Misreading the allocator
Allocators here screen people, structure, and downside before upside. If your story is all IRR with weak governance or unclear counterparties, you lose the room.
Confusing reach with fit
More meetings do not raise more capital here. A compressed allocator set that actually maps to ticket, mandate, and reputation does.
Treating a warm intro like a yes
An intro gives access, not intent. If the introducer is a poor fit or your story does not travel without you, the meeting becomes courtesy not progress.
Rushing the process
Speed reads as pressure when the relationship is not ready. Trust sets the pace. Push too hard and cycles stretch or shut down.
Ignoring sequencing
Right rooms in the wrong order leak momentum. The GCC rewards deliberate order. Each conversation should make the next one easier.
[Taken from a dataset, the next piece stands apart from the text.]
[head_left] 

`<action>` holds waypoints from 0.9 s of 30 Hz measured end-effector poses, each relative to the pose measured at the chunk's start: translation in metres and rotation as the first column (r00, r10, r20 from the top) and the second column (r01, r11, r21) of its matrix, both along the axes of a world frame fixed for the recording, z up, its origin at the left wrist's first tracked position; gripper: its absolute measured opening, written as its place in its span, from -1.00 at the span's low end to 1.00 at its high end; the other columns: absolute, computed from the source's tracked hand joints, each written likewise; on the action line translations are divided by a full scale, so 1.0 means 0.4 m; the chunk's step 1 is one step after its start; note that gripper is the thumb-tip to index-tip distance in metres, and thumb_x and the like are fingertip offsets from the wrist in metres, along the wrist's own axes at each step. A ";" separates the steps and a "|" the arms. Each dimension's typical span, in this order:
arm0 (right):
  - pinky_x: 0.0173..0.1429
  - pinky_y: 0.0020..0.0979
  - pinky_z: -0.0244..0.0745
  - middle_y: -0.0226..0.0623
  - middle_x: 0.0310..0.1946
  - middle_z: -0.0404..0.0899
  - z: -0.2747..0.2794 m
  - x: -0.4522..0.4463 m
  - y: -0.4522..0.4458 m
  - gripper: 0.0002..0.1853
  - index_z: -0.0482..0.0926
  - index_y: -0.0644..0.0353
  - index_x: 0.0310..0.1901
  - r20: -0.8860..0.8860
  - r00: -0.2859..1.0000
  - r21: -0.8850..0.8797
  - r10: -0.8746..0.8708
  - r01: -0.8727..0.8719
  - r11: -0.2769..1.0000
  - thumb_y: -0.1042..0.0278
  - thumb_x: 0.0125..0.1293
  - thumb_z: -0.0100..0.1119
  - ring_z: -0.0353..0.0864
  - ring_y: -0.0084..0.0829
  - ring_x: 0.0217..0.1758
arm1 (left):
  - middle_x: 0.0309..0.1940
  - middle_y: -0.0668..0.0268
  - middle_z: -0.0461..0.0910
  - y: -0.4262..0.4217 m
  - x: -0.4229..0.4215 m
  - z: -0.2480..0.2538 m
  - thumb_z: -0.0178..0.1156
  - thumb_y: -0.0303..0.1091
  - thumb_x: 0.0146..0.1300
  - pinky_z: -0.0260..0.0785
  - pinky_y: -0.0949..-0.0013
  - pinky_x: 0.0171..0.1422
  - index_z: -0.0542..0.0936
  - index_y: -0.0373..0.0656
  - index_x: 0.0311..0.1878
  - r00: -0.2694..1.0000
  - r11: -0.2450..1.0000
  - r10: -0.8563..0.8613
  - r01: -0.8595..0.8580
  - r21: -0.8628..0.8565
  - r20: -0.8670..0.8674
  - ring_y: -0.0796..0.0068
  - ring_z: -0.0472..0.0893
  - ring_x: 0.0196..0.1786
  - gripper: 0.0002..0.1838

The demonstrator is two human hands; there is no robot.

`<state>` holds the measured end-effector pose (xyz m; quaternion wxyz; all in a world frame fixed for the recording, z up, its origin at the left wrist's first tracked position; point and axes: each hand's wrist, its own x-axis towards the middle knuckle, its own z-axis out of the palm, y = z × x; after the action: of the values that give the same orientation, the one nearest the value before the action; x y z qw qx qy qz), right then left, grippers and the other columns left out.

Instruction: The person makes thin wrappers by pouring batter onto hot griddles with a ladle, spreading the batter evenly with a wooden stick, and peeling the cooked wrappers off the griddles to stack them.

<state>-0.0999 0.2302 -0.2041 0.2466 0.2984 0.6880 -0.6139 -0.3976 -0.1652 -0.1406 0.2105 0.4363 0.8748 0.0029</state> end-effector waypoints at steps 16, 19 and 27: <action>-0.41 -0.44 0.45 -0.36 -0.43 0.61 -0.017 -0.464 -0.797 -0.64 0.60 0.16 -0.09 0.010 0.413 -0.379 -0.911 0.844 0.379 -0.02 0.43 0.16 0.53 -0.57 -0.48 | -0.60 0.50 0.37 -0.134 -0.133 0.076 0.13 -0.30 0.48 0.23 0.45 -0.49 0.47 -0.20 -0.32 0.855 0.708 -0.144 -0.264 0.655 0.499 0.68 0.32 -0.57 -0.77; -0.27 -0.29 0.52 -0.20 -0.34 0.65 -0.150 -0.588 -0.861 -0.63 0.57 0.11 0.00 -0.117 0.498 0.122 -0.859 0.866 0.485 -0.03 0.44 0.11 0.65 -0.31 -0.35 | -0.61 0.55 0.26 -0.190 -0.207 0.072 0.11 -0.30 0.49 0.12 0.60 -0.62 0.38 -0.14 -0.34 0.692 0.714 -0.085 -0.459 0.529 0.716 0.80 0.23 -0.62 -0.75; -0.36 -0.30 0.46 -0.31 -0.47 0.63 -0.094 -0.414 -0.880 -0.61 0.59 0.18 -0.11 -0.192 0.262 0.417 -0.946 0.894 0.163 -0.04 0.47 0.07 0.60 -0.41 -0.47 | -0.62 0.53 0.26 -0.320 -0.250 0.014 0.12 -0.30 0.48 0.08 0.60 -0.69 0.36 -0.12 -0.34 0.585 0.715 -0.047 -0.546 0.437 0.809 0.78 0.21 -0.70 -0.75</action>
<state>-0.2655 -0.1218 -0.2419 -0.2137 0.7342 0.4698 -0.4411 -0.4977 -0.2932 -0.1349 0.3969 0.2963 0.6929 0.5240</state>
Being unknown at the wrong time
Showing up only when you need capital keeps you a stranger. Presence before the raise is part of the work. Quiet, consistent, helpful.
Under structuring the downside
Families protect capital, time, and name. Lead with protections. Show the enforcement path, governance, cash flows, and who stands behind the paper.
Over claiming in a low ego market
Overstatement travels fast and closes doors. Underpromise, deliver, and let the right people talk about it when you are not in the room.
- Start with allocator fit. Map 6 to 12 targets that truly match ticket, timing, and lens.
- Sequence the path. Order rooms so conviction compounds.
- Lead with protections and counterparties. Upside comes after trust.
- Build presence early. Be known for judgment before you ask for capital.
- Make the story repeatable. If an advocate cannot defend it in 60 seconds, fix it.